→ **What is needed**
I'd like the number of lines in the material below that include the word "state", written with no other text.

→ **Data block**

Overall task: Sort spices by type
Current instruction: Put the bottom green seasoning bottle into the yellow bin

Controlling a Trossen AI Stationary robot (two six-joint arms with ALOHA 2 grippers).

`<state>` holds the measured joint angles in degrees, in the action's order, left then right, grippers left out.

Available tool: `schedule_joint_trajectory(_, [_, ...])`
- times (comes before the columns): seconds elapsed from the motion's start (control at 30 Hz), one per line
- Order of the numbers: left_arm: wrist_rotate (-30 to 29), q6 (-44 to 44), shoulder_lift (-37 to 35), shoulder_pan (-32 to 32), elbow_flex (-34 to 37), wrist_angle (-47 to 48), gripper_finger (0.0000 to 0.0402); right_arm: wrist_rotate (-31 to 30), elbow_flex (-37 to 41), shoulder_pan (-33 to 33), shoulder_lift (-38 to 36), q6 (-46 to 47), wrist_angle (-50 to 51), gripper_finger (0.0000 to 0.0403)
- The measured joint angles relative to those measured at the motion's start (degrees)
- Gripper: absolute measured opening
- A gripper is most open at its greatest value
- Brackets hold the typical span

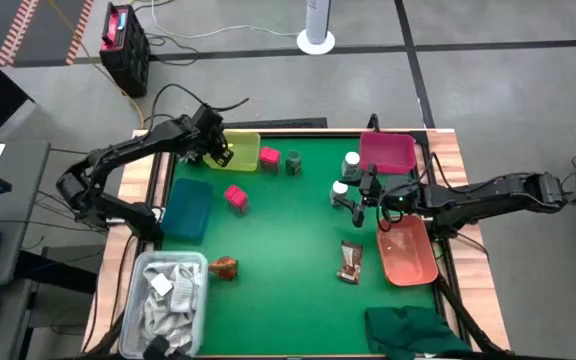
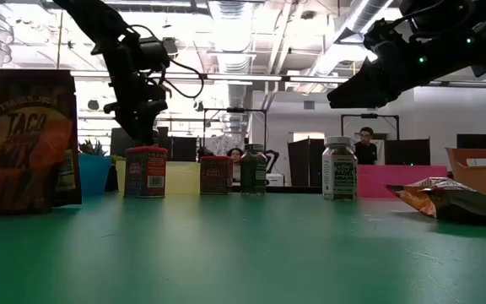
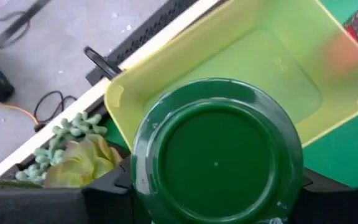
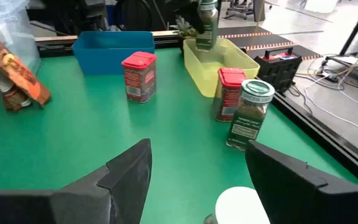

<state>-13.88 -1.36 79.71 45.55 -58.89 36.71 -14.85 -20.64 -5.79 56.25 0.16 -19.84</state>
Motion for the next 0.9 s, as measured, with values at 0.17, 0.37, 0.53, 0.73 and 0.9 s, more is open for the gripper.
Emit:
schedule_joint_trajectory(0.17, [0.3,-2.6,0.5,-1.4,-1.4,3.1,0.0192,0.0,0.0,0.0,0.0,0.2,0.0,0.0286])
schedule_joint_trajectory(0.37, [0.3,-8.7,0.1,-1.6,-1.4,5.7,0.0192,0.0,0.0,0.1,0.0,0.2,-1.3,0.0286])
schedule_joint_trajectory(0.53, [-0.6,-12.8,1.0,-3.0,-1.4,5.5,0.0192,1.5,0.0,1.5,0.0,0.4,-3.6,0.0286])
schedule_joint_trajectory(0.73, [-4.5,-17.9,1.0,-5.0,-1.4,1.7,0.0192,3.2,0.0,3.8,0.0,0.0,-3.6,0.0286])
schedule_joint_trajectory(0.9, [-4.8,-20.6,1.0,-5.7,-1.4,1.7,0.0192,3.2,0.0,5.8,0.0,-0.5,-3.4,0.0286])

→ **Task response**
2